"Ação bagunça novamente o governo Dilma prendendo, sob suspeita de desvio de verbas públicas, 38 pessoas ligadas ao ministério do Turismo"
Hoje o ministério do Turismo (MTur) amanheceu em polvorosa e o trade turístico foi amargando a boca e assumindo o luto. A Operação Voucher, da Polícia Federal (PF), cumpriu 19 mandados de prisão preventiva, 19 mandados de prisão temporária e 7 mandados de busca e apreensão nos Estados do Amapá e São Paulo, além do Distrito Federal.
Enquanto a assessoria do MTur dizia não ter conhecimento sobre os motivos que levaram à operação, nem informações de quem eram os servidores, cerca de 200 policiais federais promoviam a devassa em mais uma pasta do governo de Dilma Rousseff.
Entre os presos estão o secretário executivo do Ministério do Turismo, Frederico Silva da Costa, número dois na hierarquia da pasta, que estava em casa; o secretário nacional de Programas de Desenvolvimento do Turismo, Colbert Martins; o ex-presidente do Instituto Brasileiro de Turismo (Embratur), Mário Moysés, além de diretores e funcionários do Instituto Brasileiro de Desenvolvimento de Infraestrutura Sustentável (Ibrasi) e empresários.

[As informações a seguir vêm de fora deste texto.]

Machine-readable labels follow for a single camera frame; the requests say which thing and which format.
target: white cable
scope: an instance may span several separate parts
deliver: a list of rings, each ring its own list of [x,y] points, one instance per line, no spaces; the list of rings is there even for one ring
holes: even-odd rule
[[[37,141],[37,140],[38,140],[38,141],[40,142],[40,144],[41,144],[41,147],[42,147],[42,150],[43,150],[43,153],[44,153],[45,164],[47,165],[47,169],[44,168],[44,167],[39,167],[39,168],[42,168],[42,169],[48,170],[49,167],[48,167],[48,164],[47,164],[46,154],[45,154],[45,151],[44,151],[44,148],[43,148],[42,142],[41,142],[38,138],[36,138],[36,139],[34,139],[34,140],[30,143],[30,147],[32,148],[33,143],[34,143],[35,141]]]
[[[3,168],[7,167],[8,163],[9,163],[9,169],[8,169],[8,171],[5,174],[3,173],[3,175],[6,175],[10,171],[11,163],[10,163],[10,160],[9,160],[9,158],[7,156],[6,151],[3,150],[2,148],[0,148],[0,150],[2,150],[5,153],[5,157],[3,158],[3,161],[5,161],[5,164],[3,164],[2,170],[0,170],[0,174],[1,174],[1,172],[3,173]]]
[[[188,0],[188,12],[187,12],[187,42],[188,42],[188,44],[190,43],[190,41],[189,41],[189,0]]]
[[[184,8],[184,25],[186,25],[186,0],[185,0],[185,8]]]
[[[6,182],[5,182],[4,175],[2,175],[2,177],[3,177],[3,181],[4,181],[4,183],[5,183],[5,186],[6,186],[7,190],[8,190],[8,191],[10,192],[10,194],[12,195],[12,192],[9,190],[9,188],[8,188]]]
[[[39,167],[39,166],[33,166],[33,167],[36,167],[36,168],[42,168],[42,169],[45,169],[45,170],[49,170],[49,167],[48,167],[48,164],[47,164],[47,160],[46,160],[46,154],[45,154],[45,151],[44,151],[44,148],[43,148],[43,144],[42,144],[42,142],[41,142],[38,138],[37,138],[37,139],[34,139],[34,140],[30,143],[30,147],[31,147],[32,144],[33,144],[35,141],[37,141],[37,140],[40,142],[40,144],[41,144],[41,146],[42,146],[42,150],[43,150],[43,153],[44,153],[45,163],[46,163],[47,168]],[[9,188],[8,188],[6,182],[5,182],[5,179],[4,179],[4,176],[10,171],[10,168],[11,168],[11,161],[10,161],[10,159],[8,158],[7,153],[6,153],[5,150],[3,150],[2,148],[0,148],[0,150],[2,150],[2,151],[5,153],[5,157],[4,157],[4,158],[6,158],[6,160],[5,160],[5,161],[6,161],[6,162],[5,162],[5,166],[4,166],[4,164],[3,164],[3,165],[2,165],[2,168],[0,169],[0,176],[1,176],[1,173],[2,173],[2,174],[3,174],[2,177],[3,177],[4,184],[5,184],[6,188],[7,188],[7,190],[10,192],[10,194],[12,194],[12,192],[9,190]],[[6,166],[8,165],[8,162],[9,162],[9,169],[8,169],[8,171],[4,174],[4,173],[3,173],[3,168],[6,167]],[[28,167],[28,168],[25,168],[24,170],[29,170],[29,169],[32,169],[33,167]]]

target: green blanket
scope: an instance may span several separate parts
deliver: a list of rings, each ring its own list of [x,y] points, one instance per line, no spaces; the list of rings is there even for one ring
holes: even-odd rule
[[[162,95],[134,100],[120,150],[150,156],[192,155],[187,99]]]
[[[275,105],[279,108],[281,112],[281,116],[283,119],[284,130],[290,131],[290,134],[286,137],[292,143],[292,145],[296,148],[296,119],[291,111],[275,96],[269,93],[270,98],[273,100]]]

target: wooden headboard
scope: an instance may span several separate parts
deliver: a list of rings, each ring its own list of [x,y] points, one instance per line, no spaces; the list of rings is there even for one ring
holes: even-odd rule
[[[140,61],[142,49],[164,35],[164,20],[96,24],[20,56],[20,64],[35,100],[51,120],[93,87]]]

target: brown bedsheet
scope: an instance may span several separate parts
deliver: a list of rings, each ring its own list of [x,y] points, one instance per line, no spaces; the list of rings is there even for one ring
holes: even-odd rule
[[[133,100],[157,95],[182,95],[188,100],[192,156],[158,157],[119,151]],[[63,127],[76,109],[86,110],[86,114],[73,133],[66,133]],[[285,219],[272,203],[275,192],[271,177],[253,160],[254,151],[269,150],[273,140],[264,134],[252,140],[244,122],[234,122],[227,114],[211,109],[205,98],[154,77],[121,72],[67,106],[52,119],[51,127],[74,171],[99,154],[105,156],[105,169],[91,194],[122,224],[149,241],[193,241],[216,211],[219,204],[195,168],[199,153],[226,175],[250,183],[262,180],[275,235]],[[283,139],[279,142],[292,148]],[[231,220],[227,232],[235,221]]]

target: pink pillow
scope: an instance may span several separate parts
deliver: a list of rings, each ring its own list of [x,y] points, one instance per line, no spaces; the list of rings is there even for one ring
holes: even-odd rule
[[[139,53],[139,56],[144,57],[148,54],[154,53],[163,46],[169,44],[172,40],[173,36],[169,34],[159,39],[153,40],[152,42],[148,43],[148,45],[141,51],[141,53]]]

A ação, em conjunto com o Tribunal de Contas da União e a Secretaria de Controle Externo do Amapá, além do apoio do Ministério Público Federal, investiga supostos desvios de verbas públicas repassadas ao Ministério do Turismo, por meio de emendas parlamentares, destinadas a convênios para qualificação profissional.
Segundo a PF, os presos preventivamente em São Paulo e em Brasília foram levados para Macapá (AP) em aviões da própria PF. De acordo com investigações feitas pela Delegacia de Repressão a Crimes Fazendários no Amapá, foram apurados fortes indícios de desvio de recursos públicos, além de outras irregularidades na execução de convênio entre o MTur e o Ibrasi, ligado à capacitação profissional para o turismo no Amapá.
As pessoas envolvidas no esquema criminoso serão indiciadas, de acordo com as devidas participações, pelos crimes de formação de quadrilha, peculato e fraudes em licitação. As penas para tais crimes podem chegar a doze anos de reclusão.